季節を詠んだ歌に裏の意味を持たせる手法はよく使われるが、この歌にはそんなものはない。
―いや、まあ、歌を口にしだしただけでも成長したのだけど…。
こればかりは春香の君に感謝しなければ。
がっくりと肩を落としつつ、綾乃は額を押さえた。
しかし、その姫の鈍感さに救われたのも事実だ。
あれでもみじ姫が帥の宮に心を揺さぶられでもしたら、綾乃の怒りは頂点を極めていただろう。

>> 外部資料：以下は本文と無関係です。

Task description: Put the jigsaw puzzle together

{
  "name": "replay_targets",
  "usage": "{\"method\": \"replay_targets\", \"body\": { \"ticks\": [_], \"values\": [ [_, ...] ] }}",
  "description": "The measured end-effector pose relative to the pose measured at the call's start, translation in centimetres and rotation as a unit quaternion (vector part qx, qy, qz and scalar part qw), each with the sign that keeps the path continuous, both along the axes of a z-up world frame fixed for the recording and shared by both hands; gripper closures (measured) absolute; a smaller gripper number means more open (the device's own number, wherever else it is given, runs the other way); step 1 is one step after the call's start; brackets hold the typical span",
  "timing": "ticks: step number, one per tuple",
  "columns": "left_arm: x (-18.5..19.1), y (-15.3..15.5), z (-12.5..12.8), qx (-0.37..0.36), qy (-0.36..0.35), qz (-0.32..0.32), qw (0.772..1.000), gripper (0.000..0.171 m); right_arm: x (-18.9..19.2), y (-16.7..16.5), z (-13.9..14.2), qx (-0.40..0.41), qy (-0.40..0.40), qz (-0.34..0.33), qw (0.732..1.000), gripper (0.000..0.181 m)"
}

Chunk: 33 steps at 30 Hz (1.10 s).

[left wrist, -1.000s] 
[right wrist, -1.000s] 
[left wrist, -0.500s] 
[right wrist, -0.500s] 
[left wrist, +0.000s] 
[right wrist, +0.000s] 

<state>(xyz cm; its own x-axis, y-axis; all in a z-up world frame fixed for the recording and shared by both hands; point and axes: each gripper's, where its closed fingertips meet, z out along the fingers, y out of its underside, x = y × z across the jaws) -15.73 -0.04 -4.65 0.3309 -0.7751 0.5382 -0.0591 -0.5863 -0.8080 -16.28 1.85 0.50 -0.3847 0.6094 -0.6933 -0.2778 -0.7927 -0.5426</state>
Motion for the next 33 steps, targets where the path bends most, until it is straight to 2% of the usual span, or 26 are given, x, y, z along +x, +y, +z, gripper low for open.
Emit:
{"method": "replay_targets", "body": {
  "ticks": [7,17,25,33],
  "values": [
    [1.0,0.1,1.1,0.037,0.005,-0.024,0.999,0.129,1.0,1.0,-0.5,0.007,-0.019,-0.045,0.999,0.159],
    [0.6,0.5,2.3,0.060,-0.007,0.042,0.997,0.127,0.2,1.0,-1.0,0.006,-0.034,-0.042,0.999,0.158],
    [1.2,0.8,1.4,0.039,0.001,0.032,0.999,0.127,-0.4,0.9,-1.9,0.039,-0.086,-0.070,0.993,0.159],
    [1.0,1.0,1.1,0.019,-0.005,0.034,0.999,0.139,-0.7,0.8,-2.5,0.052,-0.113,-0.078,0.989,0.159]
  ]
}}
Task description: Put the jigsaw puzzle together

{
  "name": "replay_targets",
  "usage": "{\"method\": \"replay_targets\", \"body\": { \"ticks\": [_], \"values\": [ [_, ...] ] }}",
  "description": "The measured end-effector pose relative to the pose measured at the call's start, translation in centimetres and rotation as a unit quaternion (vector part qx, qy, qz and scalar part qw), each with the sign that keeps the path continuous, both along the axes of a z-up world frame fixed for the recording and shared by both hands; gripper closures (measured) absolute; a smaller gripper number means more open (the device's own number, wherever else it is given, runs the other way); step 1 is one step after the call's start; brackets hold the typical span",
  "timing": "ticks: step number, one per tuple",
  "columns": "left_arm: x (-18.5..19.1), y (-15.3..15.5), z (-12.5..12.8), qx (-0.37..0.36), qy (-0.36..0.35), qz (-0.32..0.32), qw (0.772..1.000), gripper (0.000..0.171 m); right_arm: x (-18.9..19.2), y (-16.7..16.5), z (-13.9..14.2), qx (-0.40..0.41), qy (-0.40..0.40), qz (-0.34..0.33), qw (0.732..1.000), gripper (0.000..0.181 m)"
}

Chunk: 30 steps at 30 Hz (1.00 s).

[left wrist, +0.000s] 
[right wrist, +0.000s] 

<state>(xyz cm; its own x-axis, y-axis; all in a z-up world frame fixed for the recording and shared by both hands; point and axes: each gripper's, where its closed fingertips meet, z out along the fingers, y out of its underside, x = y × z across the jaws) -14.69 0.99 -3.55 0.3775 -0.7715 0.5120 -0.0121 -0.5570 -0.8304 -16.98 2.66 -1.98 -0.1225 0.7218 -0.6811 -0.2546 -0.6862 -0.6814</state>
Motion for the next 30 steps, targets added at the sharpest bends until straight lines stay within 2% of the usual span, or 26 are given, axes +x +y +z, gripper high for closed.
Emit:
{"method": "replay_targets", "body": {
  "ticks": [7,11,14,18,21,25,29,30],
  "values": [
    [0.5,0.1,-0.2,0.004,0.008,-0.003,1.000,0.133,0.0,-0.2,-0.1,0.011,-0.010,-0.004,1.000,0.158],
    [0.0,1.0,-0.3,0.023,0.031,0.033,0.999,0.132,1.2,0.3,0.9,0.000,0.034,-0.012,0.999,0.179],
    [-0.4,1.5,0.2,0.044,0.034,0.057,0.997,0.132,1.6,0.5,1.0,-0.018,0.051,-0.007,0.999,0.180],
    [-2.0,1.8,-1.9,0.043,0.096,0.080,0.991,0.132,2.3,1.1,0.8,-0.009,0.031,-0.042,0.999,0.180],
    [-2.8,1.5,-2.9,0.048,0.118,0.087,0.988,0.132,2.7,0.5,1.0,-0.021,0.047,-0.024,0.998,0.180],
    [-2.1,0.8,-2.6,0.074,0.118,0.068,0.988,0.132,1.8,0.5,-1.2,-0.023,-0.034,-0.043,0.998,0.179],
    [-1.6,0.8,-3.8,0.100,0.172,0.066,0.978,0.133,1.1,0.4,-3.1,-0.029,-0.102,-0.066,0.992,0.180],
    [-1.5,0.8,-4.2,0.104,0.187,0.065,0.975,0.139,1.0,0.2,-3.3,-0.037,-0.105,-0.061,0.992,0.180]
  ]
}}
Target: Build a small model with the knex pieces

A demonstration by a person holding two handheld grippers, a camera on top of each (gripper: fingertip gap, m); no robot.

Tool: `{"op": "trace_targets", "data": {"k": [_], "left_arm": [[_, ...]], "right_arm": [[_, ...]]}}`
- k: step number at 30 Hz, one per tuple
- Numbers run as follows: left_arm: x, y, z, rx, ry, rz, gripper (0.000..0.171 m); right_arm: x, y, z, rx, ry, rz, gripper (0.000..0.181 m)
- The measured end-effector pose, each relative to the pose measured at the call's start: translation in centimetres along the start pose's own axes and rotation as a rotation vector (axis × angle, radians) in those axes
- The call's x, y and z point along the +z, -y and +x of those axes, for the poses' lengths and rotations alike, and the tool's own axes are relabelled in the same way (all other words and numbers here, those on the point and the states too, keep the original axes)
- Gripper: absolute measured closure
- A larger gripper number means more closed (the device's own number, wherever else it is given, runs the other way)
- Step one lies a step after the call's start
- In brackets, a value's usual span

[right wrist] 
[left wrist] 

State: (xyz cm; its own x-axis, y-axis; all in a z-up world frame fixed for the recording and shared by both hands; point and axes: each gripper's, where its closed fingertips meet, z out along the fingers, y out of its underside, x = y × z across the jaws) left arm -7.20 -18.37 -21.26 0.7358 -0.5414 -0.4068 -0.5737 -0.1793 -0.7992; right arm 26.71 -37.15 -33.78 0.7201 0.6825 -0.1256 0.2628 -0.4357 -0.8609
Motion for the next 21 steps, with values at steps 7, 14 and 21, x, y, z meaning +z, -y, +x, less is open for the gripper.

―流石にあんな大勢の目の前であの男は殴れませんわね!
でも…。
もみじ姫に余計なちょっかいをかければ、手を下さなければ。
それが…命をかける行為であっても。
綾乃は自分の手を祈るように抱きしめ、堅く目を瞑った。
皇族に手を上げるなど、恐れ多い大罪である。
そればかりか内大臣家に迷惑をかけることになる。
―でも、もみじ姫を守るためなら、私はなんだってする。
この家に迷惑がかからないように、責任をとって私が死ねばいいのだから。
私の命など、もみじ姫のこれからの幸せを考えれば安いものだわ。
そっと目を開き、綾乃は口の端を少し上げ、小さく笑った。
―もみじ様、あなたに出会って、私は本当に幸せでしたのよ。
裏表のない人柄にどれだけ心救われたでしょう。
私の人生の中で一番心穏やかな時期でしたのよ。
だから、私はあなたの幸せを一番に考えずにいられないのです。